## Task goal
Find the line with "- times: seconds" and the line with "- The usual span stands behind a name" in the entries below; output exactly those two lines, every line between them, and no others.

Items from a dataset
-- Opening Marker --
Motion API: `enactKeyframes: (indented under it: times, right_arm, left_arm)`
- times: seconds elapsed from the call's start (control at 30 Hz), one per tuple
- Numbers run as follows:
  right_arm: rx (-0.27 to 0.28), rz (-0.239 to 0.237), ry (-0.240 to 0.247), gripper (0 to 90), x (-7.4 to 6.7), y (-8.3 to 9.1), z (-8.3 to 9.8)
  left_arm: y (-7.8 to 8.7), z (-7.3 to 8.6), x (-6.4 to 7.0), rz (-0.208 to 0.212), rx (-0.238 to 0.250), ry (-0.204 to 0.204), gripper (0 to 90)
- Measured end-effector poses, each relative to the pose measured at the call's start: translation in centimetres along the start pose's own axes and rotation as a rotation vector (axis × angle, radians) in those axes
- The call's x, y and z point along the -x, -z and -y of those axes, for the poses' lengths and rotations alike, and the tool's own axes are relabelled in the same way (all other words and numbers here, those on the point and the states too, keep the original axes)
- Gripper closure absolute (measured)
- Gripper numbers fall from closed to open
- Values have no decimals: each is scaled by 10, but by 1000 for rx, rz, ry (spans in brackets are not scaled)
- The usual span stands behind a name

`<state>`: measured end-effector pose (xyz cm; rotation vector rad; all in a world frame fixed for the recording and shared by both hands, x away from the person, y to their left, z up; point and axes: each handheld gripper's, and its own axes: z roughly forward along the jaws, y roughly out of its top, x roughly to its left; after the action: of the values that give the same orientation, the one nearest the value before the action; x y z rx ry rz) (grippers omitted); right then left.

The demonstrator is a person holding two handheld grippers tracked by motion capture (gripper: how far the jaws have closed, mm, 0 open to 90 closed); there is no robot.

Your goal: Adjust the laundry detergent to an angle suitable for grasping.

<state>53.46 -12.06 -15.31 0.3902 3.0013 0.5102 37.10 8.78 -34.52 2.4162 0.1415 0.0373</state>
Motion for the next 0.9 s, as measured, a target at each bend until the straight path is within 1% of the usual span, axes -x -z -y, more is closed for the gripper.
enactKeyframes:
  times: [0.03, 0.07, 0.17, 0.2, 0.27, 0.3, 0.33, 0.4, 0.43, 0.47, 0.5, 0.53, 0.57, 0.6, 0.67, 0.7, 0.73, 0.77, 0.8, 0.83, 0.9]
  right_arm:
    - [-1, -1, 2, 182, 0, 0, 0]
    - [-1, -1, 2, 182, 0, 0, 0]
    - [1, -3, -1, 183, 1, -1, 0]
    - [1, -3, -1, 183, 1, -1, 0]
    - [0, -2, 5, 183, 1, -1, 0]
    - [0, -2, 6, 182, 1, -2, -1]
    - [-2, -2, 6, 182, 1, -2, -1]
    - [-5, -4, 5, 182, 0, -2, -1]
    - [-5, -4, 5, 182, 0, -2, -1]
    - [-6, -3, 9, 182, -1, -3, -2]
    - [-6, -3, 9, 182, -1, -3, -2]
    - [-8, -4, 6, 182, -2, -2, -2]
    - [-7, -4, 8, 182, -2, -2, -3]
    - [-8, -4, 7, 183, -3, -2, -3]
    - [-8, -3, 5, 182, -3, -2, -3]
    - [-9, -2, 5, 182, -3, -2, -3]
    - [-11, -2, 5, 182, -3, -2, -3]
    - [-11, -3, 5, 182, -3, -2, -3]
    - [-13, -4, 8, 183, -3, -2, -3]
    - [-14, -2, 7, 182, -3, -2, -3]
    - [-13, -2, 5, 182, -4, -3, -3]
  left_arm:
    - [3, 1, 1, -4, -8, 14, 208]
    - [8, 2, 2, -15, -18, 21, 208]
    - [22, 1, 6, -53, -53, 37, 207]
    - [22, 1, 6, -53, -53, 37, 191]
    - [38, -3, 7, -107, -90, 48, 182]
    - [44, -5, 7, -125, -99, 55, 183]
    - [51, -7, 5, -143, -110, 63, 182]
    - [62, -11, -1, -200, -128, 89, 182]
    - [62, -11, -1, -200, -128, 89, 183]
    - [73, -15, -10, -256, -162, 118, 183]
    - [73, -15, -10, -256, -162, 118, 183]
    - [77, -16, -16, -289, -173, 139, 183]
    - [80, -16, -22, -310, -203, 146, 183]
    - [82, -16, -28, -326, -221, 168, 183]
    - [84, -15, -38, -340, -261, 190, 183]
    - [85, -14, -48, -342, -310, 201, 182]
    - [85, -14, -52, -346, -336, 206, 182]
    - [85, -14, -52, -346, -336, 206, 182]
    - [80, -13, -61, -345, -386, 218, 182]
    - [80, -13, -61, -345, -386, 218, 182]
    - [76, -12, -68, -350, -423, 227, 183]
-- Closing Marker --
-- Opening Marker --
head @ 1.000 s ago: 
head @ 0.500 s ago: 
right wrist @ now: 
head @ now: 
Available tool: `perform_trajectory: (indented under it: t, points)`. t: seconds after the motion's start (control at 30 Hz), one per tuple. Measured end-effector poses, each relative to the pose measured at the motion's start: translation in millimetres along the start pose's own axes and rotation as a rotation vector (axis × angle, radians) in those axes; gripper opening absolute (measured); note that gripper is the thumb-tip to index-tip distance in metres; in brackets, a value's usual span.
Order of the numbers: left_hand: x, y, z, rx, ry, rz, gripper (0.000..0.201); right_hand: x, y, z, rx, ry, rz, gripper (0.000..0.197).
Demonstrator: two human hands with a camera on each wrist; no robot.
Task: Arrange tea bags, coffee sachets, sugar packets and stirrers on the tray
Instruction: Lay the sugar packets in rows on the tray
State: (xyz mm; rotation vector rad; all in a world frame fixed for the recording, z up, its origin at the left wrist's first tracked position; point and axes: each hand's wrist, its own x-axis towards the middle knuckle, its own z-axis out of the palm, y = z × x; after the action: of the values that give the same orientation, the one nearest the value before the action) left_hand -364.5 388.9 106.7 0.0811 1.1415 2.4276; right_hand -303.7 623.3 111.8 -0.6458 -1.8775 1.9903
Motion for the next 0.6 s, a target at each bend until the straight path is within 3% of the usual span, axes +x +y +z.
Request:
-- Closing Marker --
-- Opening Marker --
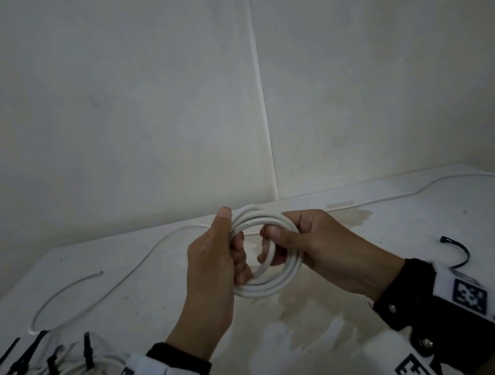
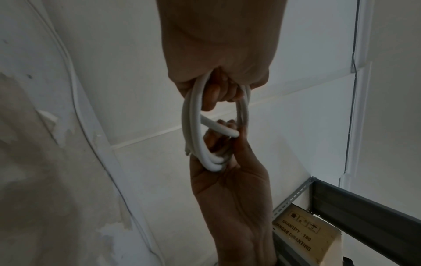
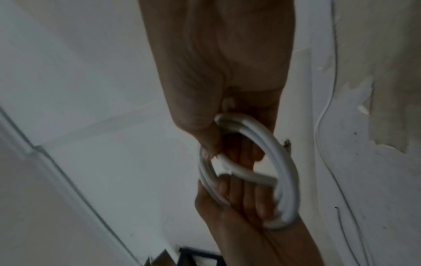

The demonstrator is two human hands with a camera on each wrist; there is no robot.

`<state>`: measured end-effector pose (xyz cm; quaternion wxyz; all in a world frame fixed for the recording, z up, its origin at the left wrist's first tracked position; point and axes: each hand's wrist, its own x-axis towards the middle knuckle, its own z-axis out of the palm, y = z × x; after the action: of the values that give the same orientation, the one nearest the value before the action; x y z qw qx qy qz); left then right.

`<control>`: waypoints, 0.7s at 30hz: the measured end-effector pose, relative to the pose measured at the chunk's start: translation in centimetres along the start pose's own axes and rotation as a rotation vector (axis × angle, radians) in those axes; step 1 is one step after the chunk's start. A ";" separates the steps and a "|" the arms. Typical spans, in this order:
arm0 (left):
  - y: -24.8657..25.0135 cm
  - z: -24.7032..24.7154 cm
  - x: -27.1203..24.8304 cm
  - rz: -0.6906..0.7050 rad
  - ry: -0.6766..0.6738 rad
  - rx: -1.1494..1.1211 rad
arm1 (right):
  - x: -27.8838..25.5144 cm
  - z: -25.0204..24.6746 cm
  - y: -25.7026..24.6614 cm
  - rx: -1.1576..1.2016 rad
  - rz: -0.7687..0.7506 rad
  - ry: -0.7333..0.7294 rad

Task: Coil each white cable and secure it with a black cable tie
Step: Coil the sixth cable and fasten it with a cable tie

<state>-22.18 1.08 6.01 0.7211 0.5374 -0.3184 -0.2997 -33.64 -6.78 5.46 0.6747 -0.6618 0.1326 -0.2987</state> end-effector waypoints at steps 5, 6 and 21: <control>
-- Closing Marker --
## Result
- times: seconds elapsed from the call's start (control at 30 Hz), one per tuple
- Numbers run as follows:
  right_arm: rx (-0.27 to 0.28), rz (-0.239 to 0.237), ry (-0.240 to 0.247), gripper (0 to 90), x (-7.4 to 6.7), y (-8.3 to 9.1), z (-8.3 to 9.8)
  left_arm: y (-7.8 to 8.7), z (-7.3 to 8.6), x (-6.4 to 7.0), rz (-0.208 to 0.212), rx (-0.238 to 0.250), ry (-0.204 to 0.204), gripper (0 to 90)
- Measured end-effector poses, each relative to the pose measured at the call's start: translation in centimetres along the start pose's own axes and rotation as a rotation vector (axis × angle, radians) in those axes
- The call's x, y and z point along the -x, -z and -y of those axes, for the poses' lengths and rotations alike, and the tool's own axes are relabelled in the same way (all other words and numbers here, those on the point and the states too, keep the original axes)
- Gripper closure absolute (measured)
- Gripper numbers fall from closed to open
- Values have no decimals: each is scaled by 10, but by 1000 for rx, rz, ry (spans in brackets are not scaled)
- The usual span stands behind a name

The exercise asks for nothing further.